In the 1850s he was named Consul-General to Brazil, and in 1857 Justice of the Peace for the Encarnación district (the present-day Itapúa Department), which borders Brazil and where his family had long held business interests. A proof of their close relation with the government was the fact that his son Héctor Francisco (b. 1855) had Francisco Solano López, son of dictator Carlos António López, as his godfather.

This all came to an end rather abruptly in the aftermath of the Canstatt affair of 1859, when Santiago Canstatt, an Uruguay-born British subject was arrested in Asunción on charges of conspiracy. Though eventually Canstatt was released under British diplomatic pressure, some of his Paraguayan co-conspirators weren't - and, notably, Juan Francisco's brothers Gregorio and Teodoro were executed. Soon afterwards (either in 1859 or 1860), Juan Francisco and his family moved to Buenos Aires, where they found a welcoming home amongst the numerous Paraguayan exiles there.

=== The Triple Alliance War ===
By the end of the 1850s and the start of the 1860s, the relatively large Paraguayan community in Buenos Aires had their own media, and would frequently call out for war against the López regime, for a variety of reasons. When war broke out in 1864 between Paraguay and Brazil, this community soon started to organize itself to fight, forming the still controversial Paraguayan Legion. Juan Francisco, being an important member between the exiles, was named its vice-commander. Though disagreements between him and the unit's commander, Fernando Iturburu, soon led to his resignation from the Legion, Juan Francisco subsequently joined the Argentine Army, serving as aide-de-camp to President Mitre.

He is attributed as having an important role in convincing Antonio Estigarribia to surrender his force (which included a good part of the pre-war Paraguayan Army) (Note: Precisely, 8 infantry battalions, out of the pre-war army's 26, and also 5 out of its 12 cavalry regiments were taken prisoner.) during the Siege of Uruguaiana.

===The post-war decades===
As post-war Paraguayan politics started to consolidate, he and his sons José Segundo and Juan José, together with Facundo Machaín and others, formed a powerful political bloc, formally named Club del Pueblo. Though this association did not last long, Juan Francisco was in virtue of his political power named Chief of Police in Asunción and promoted to the rank of Colonel in the Paraguayan Army. His period as Chief of Police ended when Facundo Machaín was ousted from the presidency.

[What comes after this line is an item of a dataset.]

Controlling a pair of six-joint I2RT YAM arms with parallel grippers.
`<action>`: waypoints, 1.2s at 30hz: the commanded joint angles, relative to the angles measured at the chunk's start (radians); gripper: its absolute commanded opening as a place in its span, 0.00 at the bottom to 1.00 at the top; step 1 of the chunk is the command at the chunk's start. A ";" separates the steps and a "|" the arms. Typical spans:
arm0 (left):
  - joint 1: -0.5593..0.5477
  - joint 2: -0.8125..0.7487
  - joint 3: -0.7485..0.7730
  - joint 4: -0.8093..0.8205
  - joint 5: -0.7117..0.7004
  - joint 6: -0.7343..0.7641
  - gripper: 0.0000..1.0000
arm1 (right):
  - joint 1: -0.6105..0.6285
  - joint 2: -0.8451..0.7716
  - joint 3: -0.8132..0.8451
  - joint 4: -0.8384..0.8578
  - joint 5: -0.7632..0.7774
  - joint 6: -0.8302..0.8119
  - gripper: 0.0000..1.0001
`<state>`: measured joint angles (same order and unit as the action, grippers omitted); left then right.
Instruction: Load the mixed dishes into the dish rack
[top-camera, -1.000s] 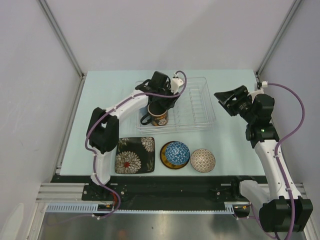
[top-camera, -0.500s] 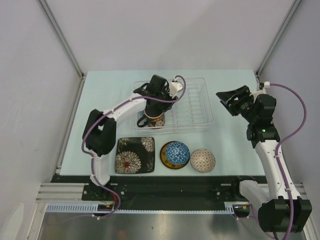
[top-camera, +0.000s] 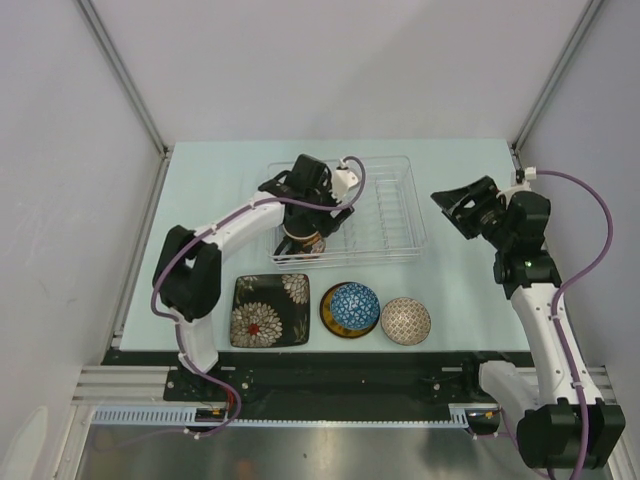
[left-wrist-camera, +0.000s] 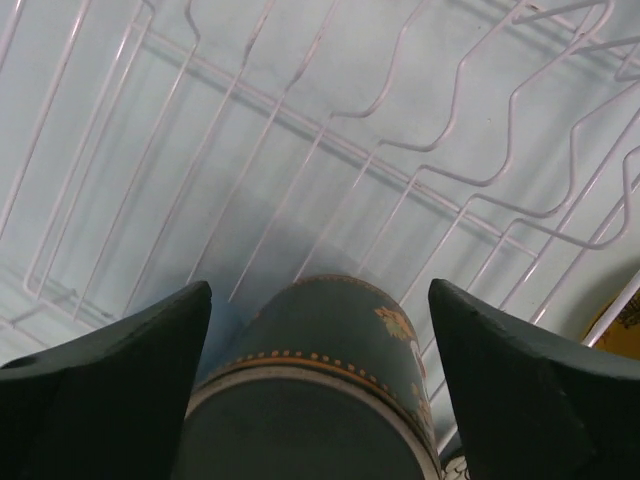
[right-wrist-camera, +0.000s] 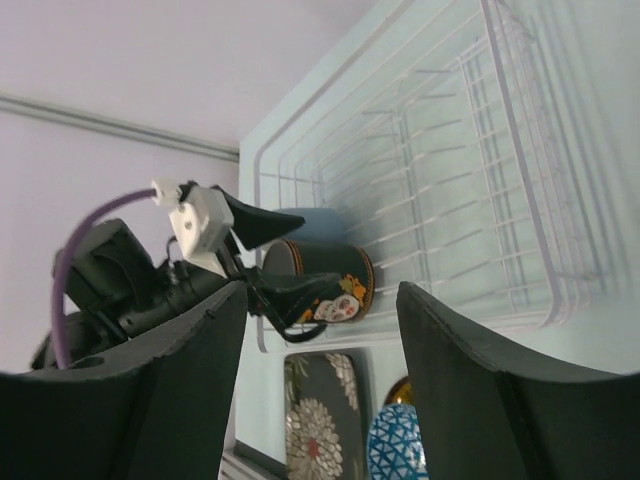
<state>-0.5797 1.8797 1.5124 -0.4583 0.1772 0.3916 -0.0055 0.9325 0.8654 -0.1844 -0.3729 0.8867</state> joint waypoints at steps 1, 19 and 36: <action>0.006 -0.125 -0.006 0.012 -0.038 -0.023 0.99 | 0.067 -0.063 0.010 -0.108 0.014 -0.142 0.67; 0.193 -0.565 -0.038 -0.140 0.159 -0.234 1.00 | 0.825 0.170 0.055 -0.431 0.541 -0.407 0.56; 0.443 -0.726 -0.248 -0.129 0.301 -0.269 1.00 | 0.831 0.350 0.055 -0.328 0.537 -0.463 0.51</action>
<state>-0.1745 1.1927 1.2819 -0.6163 0.4282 0.1539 0.8150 1.2636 0.8791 -0.5682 0.1600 0.4408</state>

Also of note is that it was through his money that La Regeneración, Paraguay's first private newspaper, was created in October of 1869.

Juan Francisco and his sons were involved in some of the rebellions that happened against Salvador Jovellanos' government between 1872 and 1873; in 1873 he was taken prisoner near Paraguarí by government forces. After this, he more or less stopped being active in national politics, turning his attentions back to his commercial enterprises. He died of influenza in April of 1897.